3. Popup UI (Svelte + Tailwind)

• Lists detected third‑party domains with category and threat hints
• One‑click toggle to block/unblock a domain globally
• Graph view (d3) for a quick visual map of who's present and how risky they are
• Settings: pick a privacy profile, tweak protection toggles, manage a whitelist

4. Tracker database

• Ships as trackers.json and is loaded at runtime (also referenced in classifier fallbacks)
• Classification mixes direct matches with simple heuristics for common patterns (analytics/ads/social/fingerprinting/CDN, etc.)

(There are a lot of anti-trackers out there! Why creating a new one? what features does this have to make it stand out?)

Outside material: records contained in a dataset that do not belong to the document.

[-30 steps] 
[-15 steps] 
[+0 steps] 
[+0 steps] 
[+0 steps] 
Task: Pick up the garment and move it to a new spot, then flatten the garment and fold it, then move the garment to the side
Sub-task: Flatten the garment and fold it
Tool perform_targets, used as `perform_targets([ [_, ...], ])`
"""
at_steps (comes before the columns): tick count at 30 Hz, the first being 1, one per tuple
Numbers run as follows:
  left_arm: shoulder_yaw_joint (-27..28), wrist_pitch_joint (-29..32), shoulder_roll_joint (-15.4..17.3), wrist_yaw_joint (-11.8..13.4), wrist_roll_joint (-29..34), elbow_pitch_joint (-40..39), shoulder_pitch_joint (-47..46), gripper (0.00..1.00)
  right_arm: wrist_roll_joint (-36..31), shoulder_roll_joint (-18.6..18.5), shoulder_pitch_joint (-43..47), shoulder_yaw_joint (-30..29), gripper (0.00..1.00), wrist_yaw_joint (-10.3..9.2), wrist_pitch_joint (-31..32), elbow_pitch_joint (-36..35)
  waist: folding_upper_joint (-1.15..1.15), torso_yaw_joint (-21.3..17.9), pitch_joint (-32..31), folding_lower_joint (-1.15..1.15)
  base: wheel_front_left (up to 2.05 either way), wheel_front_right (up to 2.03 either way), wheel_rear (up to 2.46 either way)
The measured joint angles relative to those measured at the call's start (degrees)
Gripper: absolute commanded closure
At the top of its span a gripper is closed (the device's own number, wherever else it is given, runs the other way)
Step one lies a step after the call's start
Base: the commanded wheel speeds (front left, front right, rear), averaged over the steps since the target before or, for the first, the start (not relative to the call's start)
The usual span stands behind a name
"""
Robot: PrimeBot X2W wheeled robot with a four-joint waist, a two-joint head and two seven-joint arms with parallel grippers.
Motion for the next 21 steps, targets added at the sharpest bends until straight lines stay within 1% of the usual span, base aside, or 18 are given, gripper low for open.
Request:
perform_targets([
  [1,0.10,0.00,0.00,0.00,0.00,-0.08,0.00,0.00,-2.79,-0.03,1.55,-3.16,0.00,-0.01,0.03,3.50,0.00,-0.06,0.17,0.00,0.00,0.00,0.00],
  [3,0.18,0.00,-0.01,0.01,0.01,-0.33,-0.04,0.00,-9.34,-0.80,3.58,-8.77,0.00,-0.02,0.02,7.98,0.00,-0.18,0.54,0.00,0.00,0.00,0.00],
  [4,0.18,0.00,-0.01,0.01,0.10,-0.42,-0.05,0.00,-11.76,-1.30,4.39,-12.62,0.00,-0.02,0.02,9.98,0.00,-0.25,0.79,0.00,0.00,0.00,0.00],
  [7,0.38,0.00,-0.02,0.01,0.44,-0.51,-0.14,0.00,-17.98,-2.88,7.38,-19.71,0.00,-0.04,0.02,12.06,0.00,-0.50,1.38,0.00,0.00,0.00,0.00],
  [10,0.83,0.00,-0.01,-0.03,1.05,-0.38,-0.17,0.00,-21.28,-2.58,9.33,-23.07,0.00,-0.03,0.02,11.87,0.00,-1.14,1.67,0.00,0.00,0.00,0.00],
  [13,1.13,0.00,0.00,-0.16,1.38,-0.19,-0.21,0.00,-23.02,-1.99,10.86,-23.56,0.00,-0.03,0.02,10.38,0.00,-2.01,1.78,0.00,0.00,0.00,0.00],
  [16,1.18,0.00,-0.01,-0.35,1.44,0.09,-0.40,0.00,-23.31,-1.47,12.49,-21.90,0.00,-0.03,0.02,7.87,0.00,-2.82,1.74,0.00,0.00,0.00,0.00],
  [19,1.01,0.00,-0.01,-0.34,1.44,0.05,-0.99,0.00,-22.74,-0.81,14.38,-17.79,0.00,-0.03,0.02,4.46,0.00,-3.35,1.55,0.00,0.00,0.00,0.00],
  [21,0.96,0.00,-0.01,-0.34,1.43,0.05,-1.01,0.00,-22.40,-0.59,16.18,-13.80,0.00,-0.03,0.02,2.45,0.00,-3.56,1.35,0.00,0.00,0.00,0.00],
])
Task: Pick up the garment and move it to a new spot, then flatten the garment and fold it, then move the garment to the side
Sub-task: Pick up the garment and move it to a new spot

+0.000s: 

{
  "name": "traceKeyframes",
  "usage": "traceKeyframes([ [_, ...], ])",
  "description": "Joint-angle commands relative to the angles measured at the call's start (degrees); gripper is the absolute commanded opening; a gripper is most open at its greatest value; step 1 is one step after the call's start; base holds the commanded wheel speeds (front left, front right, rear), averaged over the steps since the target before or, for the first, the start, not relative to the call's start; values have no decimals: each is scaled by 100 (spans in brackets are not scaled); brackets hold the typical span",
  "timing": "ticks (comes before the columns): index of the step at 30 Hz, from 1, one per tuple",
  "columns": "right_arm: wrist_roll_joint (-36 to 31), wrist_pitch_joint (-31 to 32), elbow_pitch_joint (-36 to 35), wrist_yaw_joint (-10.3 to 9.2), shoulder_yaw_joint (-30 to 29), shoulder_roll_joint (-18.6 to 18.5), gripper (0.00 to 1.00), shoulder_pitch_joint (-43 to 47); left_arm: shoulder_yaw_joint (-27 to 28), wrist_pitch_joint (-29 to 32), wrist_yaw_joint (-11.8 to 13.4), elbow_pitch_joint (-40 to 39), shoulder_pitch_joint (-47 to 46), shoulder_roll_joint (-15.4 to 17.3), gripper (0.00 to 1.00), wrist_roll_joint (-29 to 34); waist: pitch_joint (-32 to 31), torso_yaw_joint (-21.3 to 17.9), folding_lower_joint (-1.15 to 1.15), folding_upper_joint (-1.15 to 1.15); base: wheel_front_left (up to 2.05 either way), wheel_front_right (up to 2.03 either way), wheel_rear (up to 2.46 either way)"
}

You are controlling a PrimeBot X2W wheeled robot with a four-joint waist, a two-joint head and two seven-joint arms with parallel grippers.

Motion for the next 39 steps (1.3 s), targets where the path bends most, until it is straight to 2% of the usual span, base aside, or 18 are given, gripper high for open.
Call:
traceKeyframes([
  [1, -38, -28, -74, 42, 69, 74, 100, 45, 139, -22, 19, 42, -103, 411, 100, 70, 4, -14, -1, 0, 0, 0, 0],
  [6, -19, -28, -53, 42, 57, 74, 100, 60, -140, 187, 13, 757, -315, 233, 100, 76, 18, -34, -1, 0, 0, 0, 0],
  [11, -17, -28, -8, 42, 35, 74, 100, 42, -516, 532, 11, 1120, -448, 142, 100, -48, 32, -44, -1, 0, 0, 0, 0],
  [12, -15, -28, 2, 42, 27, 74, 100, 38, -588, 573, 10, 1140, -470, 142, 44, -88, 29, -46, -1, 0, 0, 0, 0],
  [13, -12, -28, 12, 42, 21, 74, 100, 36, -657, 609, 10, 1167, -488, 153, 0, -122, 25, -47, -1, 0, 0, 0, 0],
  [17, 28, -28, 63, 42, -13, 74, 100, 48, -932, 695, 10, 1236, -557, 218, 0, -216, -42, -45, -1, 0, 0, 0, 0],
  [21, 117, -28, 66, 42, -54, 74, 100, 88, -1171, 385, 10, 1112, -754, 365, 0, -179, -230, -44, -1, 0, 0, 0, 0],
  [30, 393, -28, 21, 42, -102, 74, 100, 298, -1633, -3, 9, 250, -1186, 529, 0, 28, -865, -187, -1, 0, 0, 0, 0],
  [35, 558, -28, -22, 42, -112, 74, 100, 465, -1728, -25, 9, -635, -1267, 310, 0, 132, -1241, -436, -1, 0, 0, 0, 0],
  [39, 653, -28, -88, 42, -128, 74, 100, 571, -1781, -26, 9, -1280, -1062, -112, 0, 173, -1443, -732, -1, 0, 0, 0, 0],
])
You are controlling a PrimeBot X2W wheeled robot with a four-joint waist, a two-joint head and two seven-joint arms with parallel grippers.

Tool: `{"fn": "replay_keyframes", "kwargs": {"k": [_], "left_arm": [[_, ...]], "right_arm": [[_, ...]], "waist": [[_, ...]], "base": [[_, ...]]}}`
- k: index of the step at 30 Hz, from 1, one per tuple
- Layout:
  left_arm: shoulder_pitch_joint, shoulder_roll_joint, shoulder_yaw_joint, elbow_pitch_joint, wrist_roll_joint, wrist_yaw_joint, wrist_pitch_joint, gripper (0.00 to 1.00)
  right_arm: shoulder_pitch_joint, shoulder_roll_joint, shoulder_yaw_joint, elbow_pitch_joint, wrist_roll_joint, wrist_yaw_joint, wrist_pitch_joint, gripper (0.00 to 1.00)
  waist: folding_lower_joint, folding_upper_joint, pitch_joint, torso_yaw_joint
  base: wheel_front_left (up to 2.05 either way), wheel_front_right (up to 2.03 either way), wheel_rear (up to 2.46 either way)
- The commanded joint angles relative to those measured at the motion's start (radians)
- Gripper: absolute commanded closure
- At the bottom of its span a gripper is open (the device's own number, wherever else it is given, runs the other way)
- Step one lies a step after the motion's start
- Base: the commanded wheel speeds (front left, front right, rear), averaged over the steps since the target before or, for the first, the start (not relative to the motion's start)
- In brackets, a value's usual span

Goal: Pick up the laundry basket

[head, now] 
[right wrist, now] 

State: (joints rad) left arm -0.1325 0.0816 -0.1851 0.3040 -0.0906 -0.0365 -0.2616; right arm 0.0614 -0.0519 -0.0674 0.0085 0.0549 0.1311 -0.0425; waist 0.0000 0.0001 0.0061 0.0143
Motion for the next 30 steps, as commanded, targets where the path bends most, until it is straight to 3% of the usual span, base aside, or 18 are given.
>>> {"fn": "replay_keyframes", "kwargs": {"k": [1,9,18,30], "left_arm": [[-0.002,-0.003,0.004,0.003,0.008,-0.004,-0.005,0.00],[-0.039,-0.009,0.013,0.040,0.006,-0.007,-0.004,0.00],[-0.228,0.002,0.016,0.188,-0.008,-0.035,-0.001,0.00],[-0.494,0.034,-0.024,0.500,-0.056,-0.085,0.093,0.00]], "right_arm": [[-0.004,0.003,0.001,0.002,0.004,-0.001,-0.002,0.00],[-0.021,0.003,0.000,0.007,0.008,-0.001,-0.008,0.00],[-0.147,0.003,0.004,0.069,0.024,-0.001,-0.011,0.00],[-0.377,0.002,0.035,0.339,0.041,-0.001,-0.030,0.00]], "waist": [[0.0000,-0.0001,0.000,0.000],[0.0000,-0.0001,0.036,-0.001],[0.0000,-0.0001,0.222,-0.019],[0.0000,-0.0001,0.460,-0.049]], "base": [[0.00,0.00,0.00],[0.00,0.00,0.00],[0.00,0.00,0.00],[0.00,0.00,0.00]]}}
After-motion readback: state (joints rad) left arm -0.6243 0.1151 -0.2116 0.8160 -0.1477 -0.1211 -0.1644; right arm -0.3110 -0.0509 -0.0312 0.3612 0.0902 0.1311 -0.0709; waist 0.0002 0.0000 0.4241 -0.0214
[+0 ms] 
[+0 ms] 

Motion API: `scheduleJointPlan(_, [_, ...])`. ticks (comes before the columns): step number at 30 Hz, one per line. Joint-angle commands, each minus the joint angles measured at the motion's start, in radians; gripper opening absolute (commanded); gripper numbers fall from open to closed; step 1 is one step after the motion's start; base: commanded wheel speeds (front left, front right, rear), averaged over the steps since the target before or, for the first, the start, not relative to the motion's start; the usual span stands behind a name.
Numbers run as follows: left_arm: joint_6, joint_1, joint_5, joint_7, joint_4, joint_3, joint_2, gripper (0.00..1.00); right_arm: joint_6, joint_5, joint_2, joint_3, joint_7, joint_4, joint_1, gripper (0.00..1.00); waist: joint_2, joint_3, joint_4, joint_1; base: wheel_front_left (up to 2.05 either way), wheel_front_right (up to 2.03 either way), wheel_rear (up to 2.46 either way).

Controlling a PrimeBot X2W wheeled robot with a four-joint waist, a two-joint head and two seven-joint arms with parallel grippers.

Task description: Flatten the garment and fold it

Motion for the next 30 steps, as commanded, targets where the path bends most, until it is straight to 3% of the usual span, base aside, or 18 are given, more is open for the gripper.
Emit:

• Real‑time, tab‑aware view: you see exactly what a page is doing rn, with a badge that reflects both tracker count and fingerprinting attempts.
• Practical defaults: balanced profile aims not to break the web while still blocking the loudest stuff.
• Visual context: a small graph that highlights high‑risk nodes quickly instead of long lists you'll never read.
• Transparent controls: every block is just a domain rule you can flip; no mystery scoring or cloud decisions.

Status: in progress

• Threat detection is stubbed (todo in background): threatAttempts is always 0 for now
• Presets in the toolbar are placeholders; only privacy profiles are wired
• “Block All” and Auto‑clean actions are not implemented yet
• Tracker DB is a starting point; classification still falls back to heuristics
• Background has both a TypeScript version (src/background/index.ts) and the runtime file used by MV3 (background-simple.js). The manifest currently uses the simple JS worker.
• Firefox: this repo targets MV3 Chromium for now

If you hit breakage on sites you care about, use the whitelist and/or switch to the minimal profile. File issues with the domain and we’ll tune the defaults.

Install from source Requirements

• Node 18+
• npm

Steps

1. Install dependencies npm install

2. Build the extension npm run build This outputs the MV3 bundle into dist/ with the manifest, popup, background worker, content script, and assets.

3. Load in Chrome or Edge

• Visit chrome://extensions (or edge://extensions)
• Enable Developer mode
• Click “Load unpacked” and select the dist/ folder

4. Development loop

• Run a watch build npm run dev
• Keep the extension loaded from dist/ and hit the “Reload” button in chrome://extensions after changes. The UI reloads with hot builds (the service worker may need a manual restart)

Repo structure

• src/
  • background/
    • index.ts TypeScript background (not used by MV3 build right now)
  • content/
    • index.ts Anti‑fingerprinting protections
  • popup/
    • index.html, App.svelte UI entry + components
  • components/ Svelte components (TrackerList, TrackerGraph, Settings, etc.)
  • stores/ Svelte stores for trackers, settings, UI
  • utils/ chrome API wrapper, tracker classifier
  • types/ shared TypeScript types
  • manifest.json MV3 manifest used by the build
• background-simple.js Service worker actually referenced by manifest
• trackers.json Tracker data loaded at runtime
• vite.config.ts Uses vite-plugin-web-extension to package MV3
• tailwind.config.js Styling

About permisions:

• webRequest: observe outgoing requests to list third parties
• declarativeNetRequest: install dynamic blocking rules
• tabs, scripting, webNavigation: inject and manage the content script per tab
• storage: save preferences, profiles, and blocklist locally
• downloads: reserved for future export features
• Host permissions: so detection and protections can run everywhere

Privacy

• No telemetry. No remote calls. All data stays in chrome.storage.local
• The content script alters certain APIs to reduce entropy,it does not send data anywhere

Build notes and gotchas

• The manifest currently points to background-simple.js and content-script.js. The build produces these names and places them in dist/ for MV3.
• If you switch to the TypeScript background (src/background/index.ts), update src/manifest.json to use the generated background file name and ensure it's included in the build inputs.
• Icons are placeholders for now, feel free to swap icons/with your own sizes. Planning on using Iconify later on.

Contributing Short, focused PRs are welcome.

(License?) No license specified yet.